Majestic, Parsons, Siebert & Hsue. A local intellectual property and trademark law firm, MPSH hired Mihalovich Partners to market their first class space at Four Embarcadero Center. Details about the 12,500 square foot offering can be found at:

Addwater, Inc. Addwater has retained us again to secure new and expanded premises for their offices in San Francisco. Addwater keeps growing its business—web strategy; branding; environmental design; consumer behavior expertise. Watch them sizzle at

“Calm” After the April Crash

What a difference a crash makes, at least for a few months. Instead of seeing a flock of dot-coms touring from building to building, it was the press in search of dirt about pending failures amongst the Multimedia Gulch crowd. Who’s going to be next? Where is the fallout and what difference, if any, will the releasing of dot-com space into the mix do for the market in general? The fact is that most venture-backed dot-coms that DO intend to fold won’t go out of business tomorrow. They have cash to burn, investors to work out and termination deals to negotiate with their respective landlords. Since most office deals completed during the past year or two will show significant profits today, the dot-bomb can potentially ring the cash register for a few bucks on their office lease.

Leasing activity continued at an impressive pace, in the face of the April stock market “correction”. The Bay Area market stats demonstrate the depth of demand in this marketplace. Vacant space during the quarter declined by a whopping 25% around the Bay Area, although San Francisco’s supply actually increased by 3%. This is not surprising considering that rental rates in the City dwarf those in the East and North Bay counties. Yes, the markets are working, to put some downward pressure on San Francisco rates.
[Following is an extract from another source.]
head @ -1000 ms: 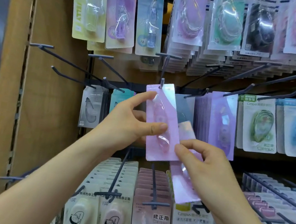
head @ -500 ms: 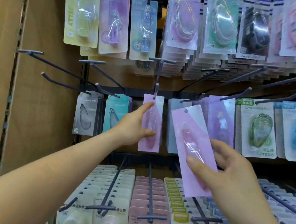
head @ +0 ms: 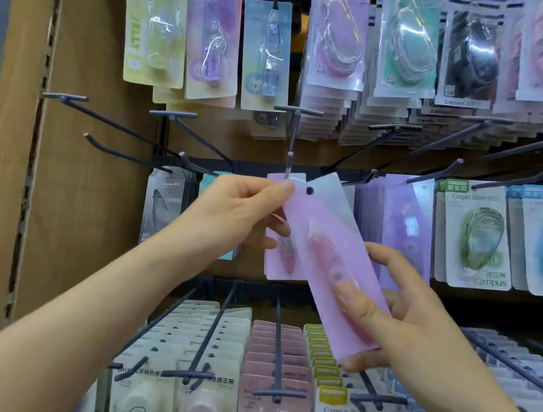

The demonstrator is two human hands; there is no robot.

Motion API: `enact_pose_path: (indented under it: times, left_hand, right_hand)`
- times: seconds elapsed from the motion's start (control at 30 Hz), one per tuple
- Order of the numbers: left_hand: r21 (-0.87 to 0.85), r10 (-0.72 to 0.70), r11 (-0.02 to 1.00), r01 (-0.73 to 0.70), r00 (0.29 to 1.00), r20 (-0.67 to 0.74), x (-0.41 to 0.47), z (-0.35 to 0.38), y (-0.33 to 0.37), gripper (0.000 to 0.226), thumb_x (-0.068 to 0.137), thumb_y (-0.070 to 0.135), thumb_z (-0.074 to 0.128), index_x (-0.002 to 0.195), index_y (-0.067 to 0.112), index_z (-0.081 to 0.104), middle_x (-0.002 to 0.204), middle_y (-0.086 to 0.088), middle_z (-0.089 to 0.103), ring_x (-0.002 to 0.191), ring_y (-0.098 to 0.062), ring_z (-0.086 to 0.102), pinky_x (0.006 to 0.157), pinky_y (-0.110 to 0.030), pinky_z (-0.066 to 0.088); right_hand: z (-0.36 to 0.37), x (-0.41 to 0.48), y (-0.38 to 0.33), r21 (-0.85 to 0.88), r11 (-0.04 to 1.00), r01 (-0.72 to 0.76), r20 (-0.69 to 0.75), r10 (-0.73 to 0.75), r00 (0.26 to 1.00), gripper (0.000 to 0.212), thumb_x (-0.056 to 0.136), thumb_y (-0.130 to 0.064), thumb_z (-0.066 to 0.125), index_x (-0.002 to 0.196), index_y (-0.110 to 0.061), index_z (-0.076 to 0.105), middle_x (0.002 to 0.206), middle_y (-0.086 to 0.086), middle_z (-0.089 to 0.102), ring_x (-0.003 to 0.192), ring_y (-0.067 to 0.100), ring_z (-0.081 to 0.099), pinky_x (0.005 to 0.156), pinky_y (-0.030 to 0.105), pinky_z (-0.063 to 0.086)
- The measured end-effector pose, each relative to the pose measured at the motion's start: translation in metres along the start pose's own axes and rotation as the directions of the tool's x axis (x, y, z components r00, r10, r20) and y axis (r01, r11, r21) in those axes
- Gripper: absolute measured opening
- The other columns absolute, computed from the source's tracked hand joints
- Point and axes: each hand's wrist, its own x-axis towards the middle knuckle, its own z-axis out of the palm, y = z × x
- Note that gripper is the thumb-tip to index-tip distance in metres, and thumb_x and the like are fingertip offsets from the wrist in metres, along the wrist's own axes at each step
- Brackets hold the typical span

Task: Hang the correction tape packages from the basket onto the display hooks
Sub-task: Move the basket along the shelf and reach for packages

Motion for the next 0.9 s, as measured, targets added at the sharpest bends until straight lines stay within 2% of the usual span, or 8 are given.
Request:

Class “A” @ $100 Rent: VC Cash Still on Hand

According to Goldman Sachs, who should know, there is approximately four (4) times the amount of venture capital available today, versus just one year ago. Perhaps the money is a bit smarter than it used to be, seeding better-managed companies who’ll build companies to last. This is the crop, in large part, responsible for fueling rates to $100 or more in San Francisco and points south in San Mateo and Santa Clara counties. Perhaps we’re now testing a theory: Since most new ventures can’t launch and grow without public capital, perhaps only those with public funding will be able to afford these lofty rents? $100 rates have now been achieved in a number of the trophy buildings in the City: Bank of America World HQ (you’re welcome, Doug); Embarcadero Center; One Market Plaza; and more—and some deals in not-so-trophy buildings, where tenants just had no choice in the matter. Literally.

$400/SQ.FT. Building Sales. The Crush is Coming

Just when you thought Boston Properties blew the lid off building purchase prices at $300/sq.ft. for Embarcadero Center, now we’ve entered the stratosphere of $400+ sq.ft. deals. Of course, these sales make perfect sense when the rent rolls show tenants paying north of $60. So, what is “the Crush” and how do you know when it’s grabbed you by the neck? This is the sound of the landlord on your back, extracting renewal rates on your next rollover. This is the sound of limited space options in the neighborhoods you’ve grown up in, and thought you’d thrive in throughout your career. But where is the “affordable” space? How can one avoid departing the City for Oakland or Livermore or Oakdale?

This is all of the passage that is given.